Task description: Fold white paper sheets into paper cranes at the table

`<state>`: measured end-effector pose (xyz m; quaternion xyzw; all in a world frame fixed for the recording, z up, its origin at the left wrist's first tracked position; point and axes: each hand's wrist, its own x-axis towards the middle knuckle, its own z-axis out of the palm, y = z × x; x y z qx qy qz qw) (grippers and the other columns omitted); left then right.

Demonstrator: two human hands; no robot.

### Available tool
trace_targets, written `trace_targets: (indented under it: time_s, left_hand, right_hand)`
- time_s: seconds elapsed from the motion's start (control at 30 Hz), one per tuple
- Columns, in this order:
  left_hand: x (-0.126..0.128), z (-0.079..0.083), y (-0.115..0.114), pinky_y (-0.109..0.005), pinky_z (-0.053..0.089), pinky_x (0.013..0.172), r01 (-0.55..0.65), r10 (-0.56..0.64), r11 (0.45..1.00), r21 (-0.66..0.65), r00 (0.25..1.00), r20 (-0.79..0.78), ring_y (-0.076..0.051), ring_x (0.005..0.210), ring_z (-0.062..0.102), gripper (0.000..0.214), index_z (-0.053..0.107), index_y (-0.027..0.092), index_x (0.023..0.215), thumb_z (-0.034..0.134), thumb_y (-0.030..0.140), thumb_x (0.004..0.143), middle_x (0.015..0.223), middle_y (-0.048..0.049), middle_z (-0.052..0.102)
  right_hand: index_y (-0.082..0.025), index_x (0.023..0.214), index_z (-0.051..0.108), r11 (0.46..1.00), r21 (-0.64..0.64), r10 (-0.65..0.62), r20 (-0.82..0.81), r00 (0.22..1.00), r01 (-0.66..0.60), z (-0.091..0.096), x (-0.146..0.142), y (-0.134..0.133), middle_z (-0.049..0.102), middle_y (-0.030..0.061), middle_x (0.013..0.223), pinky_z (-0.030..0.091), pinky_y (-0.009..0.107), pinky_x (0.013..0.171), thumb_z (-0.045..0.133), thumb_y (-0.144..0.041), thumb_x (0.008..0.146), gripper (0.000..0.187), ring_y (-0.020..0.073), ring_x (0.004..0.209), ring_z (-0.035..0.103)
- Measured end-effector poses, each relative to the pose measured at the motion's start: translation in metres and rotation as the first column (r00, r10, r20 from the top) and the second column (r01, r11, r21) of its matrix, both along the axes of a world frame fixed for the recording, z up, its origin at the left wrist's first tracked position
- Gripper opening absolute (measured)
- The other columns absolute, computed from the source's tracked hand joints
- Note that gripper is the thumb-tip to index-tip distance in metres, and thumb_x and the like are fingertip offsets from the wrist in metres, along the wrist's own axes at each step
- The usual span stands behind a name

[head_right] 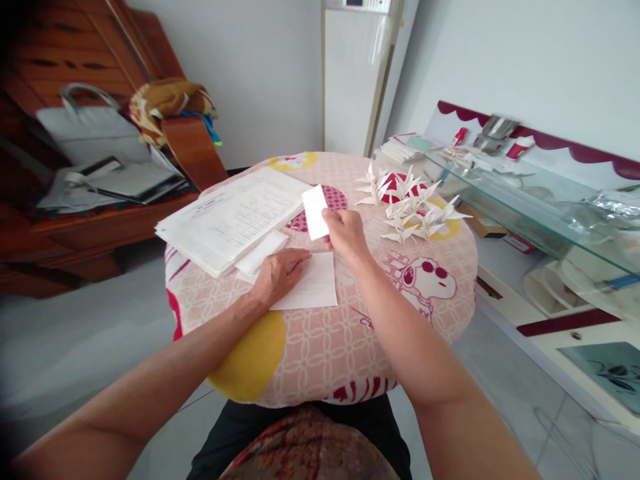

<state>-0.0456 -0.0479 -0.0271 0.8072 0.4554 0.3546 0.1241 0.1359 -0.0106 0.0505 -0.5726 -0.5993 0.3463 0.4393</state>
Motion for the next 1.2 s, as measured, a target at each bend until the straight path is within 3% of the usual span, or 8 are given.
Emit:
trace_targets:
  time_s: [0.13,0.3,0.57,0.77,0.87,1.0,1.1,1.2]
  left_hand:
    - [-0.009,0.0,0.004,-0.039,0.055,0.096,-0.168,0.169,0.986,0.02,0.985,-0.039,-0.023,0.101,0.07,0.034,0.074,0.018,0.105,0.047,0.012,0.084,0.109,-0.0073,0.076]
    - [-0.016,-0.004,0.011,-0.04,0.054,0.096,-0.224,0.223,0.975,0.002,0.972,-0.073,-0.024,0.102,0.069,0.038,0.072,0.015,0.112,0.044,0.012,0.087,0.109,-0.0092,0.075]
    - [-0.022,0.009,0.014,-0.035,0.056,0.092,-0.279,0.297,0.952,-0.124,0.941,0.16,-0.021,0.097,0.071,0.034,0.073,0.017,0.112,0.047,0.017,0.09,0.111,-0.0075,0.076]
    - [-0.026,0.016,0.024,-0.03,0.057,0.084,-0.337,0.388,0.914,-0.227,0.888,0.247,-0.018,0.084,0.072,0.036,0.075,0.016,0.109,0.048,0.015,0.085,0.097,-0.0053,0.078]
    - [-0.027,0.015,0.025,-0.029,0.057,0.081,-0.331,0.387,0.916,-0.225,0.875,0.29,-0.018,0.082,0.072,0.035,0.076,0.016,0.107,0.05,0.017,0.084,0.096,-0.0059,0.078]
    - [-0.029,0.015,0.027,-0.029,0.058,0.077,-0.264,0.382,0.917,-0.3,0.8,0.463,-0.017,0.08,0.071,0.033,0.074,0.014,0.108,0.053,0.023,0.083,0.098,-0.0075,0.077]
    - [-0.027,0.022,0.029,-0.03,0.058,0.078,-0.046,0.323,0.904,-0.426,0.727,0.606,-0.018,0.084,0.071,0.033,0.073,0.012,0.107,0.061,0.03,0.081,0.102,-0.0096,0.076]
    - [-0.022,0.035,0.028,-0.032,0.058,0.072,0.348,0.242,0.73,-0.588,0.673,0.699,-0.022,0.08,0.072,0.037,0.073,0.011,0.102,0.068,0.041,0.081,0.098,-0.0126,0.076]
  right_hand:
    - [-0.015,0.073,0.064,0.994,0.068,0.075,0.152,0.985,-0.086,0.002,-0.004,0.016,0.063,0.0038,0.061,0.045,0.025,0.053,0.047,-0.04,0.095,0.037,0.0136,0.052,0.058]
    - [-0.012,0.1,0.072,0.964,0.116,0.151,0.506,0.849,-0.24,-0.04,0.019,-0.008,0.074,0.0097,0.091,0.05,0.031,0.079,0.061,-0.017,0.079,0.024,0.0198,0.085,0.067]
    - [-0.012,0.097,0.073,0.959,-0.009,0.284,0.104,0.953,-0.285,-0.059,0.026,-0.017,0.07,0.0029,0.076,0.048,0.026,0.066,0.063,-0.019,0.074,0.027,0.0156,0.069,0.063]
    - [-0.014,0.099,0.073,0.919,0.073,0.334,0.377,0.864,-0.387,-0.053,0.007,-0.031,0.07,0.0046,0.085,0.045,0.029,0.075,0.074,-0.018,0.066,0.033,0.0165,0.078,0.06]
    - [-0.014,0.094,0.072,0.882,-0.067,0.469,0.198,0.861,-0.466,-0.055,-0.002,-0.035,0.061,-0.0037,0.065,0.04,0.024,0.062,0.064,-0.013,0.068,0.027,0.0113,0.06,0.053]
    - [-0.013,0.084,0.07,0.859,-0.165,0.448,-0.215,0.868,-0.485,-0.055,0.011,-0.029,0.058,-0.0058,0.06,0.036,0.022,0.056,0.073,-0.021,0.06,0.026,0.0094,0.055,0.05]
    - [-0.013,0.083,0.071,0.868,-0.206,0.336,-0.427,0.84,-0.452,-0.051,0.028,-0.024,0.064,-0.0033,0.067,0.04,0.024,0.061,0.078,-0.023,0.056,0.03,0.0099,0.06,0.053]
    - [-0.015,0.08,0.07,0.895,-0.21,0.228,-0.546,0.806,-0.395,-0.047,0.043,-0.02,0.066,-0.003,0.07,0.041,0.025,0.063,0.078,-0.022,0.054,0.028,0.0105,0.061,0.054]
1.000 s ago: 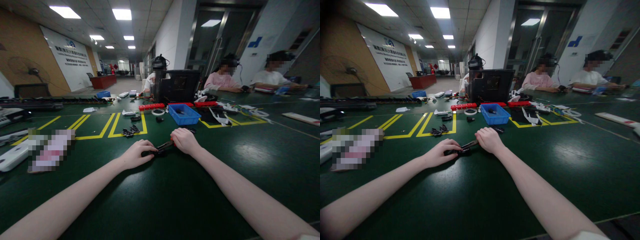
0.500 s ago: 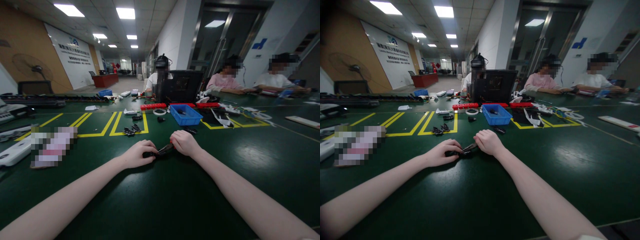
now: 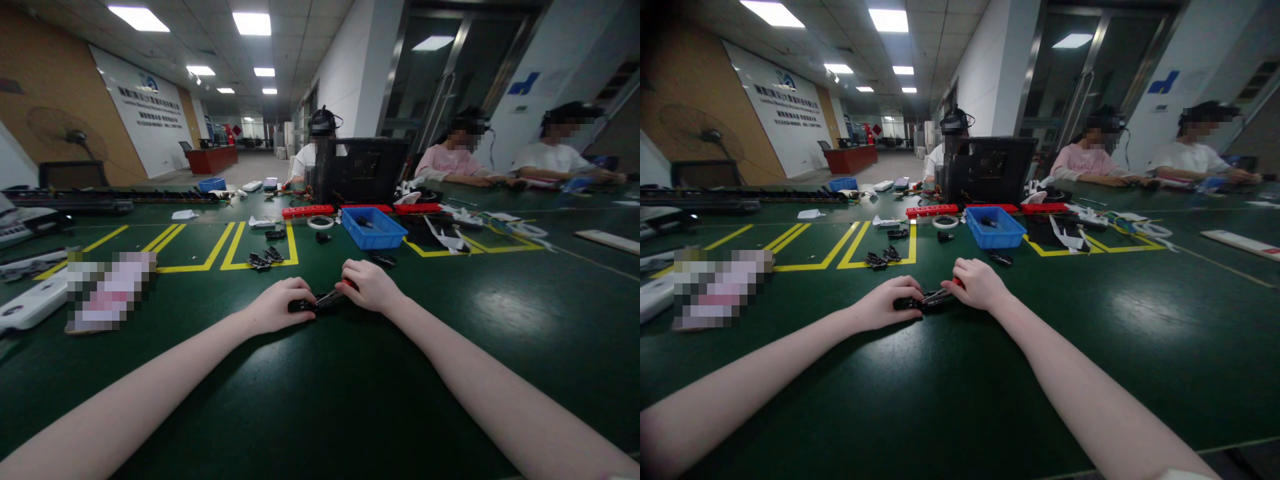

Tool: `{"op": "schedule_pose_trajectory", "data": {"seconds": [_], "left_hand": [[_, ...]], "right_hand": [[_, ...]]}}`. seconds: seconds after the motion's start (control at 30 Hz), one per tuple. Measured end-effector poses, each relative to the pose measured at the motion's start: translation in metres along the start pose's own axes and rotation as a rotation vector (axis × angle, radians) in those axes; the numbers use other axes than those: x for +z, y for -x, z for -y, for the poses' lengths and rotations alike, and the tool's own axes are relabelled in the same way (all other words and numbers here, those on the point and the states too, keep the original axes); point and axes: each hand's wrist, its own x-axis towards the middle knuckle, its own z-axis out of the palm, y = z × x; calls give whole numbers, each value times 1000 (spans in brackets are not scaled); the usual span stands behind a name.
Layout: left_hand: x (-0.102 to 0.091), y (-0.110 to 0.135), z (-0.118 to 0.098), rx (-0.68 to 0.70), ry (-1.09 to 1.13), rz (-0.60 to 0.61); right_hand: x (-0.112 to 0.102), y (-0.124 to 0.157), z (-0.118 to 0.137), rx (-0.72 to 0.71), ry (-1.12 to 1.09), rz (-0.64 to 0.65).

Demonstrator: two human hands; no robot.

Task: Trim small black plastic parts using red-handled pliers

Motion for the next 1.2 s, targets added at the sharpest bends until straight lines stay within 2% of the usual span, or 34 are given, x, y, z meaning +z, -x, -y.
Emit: {"op": "schedule_pose_trajectory", "data": {"seconds": [0.4, 0.63, 0.8, 1.2], "left_hand": [[1, -1, -2, -42, -50, -5], [0, -1, -3, -39, -72, 8], [1, -1, -2, -48, -85, 0], [0, -1, -2, -63, -95, -6]], "right_hand": [[0, -3, 1, 45, 37, 10], [-1, -3, -2, -20, -3, 117], [0, -5, -3, -15, -1, 146], [-2, -7, 5, 19, 69, 109]]}}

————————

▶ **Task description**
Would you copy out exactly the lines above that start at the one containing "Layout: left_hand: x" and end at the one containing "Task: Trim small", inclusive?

▶ **Reply**
Layout: left_hand: x (-0.102 to 0.091), y (-0.110 to 0.135), z (-0.118 to 0.098), rx (-0.68 to 0.70), ry (-1.09 to 1.13), rz (-0.60 to 0.61); right_hand: x (-0.112 to 0.102), y (-0.124 to 0.157), z (-0.118 to 0.137), rx (-0.72 to 0.71), ry (-1.12 to 1.09), rz (-0.64 to 0.65).

Demonstrator: two human hands; no robot.

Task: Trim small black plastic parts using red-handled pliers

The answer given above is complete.